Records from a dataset
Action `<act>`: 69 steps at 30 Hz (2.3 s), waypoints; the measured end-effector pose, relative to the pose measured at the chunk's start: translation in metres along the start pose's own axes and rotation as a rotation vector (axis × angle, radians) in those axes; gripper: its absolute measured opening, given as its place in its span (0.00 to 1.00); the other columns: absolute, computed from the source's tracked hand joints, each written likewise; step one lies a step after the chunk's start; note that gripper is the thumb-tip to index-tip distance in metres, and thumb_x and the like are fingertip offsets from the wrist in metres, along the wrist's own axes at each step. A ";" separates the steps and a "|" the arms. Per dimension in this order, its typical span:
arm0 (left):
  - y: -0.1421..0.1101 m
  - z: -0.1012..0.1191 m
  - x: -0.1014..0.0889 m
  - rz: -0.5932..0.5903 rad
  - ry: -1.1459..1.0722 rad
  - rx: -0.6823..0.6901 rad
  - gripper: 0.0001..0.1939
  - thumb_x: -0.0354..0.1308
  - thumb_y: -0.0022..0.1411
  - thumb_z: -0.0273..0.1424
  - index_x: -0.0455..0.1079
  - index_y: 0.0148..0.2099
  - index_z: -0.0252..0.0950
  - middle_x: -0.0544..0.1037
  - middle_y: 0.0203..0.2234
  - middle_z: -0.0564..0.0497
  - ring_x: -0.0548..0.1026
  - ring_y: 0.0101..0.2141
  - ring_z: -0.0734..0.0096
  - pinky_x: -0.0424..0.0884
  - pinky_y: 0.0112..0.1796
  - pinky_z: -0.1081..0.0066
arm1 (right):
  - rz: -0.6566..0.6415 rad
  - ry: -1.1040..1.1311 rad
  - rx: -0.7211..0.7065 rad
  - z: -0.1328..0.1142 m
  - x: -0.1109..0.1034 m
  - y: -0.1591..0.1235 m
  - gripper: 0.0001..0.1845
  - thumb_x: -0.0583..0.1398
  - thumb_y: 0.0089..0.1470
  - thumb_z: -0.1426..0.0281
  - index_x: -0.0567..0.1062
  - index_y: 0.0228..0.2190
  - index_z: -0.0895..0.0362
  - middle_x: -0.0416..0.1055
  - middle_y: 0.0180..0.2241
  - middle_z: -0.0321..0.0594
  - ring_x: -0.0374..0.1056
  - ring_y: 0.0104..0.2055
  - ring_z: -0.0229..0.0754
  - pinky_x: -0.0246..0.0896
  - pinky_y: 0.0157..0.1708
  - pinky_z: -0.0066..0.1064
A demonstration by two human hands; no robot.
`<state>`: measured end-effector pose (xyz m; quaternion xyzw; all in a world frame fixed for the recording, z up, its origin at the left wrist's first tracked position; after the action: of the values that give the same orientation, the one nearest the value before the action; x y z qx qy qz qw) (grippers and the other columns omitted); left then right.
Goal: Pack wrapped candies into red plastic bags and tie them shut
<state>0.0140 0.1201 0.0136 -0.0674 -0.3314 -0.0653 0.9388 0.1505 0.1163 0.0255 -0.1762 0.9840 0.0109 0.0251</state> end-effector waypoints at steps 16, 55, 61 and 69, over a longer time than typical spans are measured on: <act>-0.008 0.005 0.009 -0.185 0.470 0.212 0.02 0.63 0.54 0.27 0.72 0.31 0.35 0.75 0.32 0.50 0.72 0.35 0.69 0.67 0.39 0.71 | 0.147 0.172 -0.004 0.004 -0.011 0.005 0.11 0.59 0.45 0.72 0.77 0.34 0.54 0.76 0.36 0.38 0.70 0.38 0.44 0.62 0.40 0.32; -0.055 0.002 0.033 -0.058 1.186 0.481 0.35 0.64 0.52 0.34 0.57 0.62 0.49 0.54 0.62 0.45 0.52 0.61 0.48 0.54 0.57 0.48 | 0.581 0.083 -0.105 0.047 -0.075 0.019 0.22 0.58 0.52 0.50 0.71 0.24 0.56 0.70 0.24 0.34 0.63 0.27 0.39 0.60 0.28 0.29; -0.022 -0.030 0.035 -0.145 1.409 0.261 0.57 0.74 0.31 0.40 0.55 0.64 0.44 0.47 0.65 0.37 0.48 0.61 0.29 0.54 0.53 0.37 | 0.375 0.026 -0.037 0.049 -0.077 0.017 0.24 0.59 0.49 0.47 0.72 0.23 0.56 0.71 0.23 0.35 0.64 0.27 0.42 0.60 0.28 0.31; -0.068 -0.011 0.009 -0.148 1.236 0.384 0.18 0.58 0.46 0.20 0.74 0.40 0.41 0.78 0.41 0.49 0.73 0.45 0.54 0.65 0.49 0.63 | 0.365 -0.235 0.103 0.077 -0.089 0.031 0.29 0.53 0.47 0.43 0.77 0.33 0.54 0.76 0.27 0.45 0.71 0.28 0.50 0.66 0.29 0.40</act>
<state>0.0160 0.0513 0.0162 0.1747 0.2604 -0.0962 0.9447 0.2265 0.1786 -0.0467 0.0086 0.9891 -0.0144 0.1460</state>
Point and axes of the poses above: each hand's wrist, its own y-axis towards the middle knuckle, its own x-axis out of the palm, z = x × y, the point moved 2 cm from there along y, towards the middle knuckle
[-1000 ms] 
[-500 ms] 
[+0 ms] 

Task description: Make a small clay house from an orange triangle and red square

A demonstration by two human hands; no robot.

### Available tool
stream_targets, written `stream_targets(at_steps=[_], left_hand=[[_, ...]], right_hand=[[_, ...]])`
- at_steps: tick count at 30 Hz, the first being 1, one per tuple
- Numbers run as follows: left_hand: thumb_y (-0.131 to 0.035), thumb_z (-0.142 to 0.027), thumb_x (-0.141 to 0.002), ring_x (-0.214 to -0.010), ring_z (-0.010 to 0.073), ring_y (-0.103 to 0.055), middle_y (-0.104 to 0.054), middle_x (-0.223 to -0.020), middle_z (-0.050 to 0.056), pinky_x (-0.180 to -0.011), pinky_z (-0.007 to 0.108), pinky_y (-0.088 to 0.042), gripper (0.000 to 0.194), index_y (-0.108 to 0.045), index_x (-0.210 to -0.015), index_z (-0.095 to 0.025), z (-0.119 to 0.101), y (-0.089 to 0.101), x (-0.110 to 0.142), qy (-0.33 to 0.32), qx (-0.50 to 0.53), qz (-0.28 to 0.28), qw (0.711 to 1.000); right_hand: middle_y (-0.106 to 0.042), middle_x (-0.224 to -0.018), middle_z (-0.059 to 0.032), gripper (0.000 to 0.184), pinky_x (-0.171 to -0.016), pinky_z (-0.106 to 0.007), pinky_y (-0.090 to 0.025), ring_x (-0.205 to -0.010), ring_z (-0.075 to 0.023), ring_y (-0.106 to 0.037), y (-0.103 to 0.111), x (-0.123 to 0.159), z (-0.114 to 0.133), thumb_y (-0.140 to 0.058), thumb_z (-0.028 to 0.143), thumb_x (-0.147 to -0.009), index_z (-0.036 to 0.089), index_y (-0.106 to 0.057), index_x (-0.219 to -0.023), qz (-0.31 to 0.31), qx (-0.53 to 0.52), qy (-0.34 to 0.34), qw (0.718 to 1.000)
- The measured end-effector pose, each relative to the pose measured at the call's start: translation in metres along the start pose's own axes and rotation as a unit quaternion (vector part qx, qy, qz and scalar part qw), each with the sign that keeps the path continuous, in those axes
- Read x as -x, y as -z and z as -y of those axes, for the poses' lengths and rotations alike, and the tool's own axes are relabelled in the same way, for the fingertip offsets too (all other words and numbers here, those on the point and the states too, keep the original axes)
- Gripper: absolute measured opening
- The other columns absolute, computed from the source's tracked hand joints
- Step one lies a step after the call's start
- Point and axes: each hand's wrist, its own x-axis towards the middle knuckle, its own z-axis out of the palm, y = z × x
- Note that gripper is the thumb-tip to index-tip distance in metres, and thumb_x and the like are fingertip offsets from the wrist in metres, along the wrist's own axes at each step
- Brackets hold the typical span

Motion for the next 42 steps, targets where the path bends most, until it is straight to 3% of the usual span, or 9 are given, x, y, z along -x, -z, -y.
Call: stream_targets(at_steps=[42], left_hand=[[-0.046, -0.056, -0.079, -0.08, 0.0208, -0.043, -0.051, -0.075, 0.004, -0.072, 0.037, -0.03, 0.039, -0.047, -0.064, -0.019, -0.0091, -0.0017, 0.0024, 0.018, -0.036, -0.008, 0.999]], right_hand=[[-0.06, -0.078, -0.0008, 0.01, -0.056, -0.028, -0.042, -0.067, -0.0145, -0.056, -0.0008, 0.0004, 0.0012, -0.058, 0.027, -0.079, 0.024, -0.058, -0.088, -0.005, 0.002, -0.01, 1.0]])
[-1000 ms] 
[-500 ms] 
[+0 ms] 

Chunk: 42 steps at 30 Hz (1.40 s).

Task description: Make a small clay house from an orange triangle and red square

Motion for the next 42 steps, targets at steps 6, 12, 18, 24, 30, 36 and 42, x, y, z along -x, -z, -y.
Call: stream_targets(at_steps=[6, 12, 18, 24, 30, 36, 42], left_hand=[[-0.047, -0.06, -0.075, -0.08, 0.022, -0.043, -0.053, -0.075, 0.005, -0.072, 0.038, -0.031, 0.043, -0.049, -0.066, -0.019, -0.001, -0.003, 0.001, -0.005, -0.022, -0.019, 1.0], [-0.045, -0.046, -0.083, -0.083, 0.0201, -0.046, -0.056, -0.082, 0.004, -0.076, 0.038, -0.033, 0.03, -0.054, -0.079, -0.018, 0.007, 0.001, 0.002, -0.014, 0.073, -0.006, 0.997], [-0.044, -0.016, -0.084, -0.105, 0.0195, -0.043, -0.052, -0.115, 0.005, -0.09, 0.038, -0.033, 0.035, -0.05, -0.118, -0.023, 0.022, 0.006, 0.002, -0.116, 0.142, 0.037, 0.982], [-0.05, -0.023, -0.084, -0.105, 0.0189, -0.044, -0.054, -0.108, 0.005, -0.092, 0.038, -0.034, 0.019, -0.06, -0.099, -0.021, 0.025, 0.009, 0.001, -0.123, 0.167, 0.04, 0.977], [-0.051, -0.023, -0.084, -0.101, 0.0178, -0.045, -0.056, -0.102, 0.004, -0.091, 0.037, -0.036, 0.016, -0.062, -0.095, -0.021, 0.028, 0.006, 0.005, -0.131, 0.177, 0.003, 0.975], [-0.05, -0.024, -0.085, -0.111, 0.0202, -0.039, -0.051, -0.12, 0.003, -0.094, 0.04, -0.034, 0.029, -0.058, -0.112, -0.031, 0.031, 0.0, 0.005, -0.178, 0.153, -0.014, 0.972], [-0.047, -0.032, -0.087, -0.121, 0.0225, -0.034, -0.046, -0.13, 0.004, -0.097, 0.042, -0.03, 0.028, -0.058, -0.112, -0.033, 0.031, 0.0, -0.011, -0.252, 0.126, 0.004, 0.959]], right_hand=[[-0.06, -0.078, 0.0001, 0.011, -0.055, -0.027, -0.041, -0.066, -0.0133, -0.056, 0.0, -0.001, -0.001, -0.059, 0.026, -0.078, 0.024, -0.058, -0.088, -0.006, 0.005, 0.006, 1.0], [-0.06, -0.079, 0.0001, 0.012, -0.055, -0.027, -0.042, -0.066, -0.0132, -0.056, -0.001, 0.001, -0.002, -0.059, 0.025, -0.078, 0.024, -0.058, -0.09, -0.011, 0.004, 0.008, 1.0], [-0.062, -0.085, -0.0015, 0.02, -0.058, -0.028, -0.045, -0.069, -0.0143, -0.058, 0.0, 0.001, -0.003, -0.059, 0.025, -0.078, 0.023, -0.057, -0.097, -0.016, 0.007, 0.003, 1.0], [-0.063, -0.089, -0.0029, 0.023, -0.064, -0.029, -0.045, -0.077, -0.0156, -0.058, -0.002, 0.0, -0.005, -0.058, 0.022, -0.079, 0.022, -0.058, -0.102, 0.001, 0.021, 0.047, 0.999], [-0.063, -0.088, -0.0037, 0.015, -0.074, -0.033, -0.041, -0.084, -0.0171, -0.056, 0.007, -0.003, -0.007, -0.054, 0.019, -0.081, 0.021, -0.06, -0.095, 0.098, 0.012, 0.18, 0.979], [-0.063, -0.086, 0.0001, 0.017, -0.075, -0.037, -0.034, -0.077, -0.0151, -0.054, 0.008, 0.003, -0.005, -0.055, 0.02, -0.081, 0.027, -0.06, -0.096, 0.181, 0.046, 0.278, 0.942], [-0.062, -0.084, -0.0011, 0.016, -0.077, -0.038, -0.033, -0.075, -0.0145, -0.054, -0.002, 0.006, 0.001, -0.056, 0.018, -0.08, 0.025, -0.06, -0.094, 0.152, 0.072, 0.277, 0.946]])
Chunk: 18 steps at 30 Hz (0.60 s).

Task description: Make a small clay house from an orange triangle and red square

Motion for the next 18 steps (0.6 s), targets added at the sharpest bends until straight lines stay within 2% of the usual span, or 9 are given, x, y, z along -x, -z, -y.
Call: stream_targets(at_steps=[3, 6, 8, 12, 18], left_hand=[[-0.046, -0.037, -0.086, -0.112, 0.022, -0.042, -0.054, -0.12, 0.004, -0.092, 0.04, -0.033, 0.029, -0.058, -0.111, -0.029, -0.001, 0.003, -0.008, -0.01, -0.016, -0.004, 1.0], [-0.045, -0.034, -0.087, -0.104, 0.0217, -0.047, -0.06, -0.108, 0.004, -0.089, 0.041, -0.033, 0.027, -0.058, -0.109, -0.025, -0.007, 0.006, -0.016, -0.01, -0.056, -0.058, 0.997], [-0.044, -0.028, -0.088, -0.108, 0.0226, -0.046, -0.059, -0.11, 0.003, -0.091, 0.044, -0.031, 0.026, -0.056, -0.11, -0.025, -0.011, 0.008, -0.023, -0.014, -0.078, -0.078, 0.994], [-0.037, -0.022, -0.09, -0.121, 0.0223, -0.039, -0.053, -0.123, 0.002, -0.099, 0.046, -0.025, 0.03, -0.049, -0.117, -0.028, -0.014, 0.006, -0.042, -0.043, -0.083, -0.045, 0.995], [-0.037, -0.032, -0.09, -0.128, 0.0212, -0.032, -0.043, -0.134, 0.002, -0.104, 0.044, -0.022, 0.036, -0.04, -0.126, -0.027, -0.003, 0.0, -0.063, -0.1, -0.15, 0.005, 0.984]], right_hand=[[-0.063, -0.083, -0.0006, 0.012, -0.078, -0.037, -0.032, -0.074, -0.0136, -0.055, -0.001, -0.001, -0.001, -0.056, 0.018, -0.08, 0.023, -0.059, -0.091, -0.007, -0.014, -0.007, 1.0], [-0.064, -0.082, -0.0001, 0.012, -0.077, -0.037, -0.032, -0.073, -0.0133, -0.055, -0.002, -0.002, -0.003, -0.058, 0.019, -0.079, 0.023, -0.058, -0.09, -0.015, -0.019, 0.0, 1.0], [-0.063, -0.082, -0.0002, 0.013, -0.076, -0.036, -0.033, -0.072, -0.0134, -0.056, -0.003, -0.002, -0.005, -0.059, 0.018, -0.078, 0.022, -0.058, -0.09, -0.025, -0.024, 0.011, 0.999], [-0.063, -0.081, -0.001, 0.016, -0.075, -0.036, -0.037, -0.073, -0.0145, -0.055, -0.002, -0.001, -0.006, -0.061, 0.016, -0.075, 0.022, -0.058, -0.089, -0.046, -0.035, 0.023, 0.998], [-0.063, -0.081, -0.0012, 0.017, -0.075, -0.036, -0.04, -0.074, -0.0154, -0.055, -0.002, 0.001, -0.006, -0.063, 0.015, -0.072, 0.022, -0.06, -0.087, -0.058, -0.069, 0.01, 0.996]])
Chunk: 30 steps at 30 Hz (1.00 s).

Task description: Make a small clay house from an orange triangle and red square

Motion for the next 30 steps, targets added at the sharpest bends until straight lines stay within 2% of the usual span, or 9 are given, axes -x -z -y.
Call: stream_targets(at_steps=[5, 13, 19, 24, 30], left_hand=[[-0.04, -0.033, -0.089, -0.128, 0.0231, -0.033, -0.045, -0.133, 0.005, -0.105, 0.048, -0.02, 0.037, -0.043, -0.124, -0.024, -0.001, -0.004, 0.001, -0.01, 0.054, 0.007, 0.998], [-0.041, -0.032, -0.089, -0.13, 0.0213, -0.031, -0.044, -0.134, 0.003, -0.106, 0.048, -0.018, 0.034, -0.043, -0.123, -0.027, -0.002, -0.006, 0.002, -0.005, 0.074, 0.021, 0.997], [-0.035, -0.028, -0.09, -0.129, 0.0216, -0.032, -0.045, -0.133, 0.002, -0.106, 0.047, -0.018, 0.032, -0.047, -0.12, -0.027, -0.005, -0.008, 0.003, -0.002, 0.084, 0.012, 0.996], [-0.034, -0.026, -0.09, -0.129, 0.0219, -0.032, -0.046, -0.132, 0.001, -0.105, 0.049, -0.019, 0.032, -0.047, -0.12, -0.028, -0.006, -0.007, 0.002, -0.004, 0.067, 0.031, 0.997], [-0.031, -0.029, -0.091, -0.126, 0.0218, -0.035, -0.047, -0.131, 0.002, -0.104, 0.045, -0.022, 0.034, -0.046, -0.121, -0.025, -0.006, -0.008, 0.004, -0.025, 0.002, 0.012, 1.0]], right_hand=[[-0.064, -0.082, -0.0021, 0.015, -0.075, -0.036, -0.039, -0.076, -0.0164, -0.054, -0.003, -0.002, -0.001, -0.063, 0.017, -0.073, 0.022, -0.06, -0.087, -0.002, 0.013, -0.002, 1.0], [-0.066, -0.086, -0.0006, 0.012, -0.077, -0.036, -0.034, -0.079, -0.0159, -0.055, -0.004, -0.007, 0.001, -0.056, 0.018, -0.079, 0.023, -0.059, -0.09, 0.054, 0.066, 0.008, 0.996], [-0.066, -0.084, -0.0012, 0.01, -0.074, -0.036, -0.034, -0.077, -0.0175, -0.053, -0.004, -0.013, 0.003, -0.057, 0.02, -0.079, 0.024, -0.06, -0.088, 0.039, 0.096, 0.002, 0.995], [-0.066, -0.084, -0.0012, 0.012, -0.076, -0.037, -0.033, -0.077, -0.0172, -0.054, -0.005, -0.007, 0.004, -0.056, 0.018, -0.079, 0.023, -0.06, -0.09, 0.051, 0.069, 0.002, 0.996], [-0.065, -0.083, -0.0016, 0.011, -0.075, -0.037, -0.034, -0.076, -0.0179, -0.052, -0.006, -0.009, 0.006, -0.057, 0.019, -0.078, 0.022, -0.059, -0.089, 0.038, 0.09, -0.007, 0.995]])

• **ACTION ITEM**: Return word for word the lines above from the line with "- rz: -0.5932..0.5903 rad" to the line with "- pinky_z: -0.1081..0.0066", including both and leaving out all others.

• **RESULT FOR THIS EXERCISE**:
  - rz: -0.5932..0.5903 rad
  - ry: -1.1459..1.0722 rad
  - rx: -0.6823..0.6901 rad
  - gripper: 0.0001..0.1939
  - thumb_x: -0.0354..0.1308
  - thumb_y: -0.0022..0.1411
  - thumb_z: -0.0273..0.1424
  - index_x: -0.0455..0.1079
  - index_y: 0.0148..0.2099
  - index_z: -0.0252..0.0950
  - middle_x: -0.0544..0.1037
  - middle_y: 0.0203..0.2234
  - middle_z: -0.0564..0.0497
  - ring_x: -0.0548..0.1026
  - ring_y: 0.0101..0.2141
  - ring_z: -0.0734..0.0096
  - pinky_x: -0.0424..0.0884
  - pinky_y: 0.0112..0.1796
  - pinky_z: -0.1081..0.0066

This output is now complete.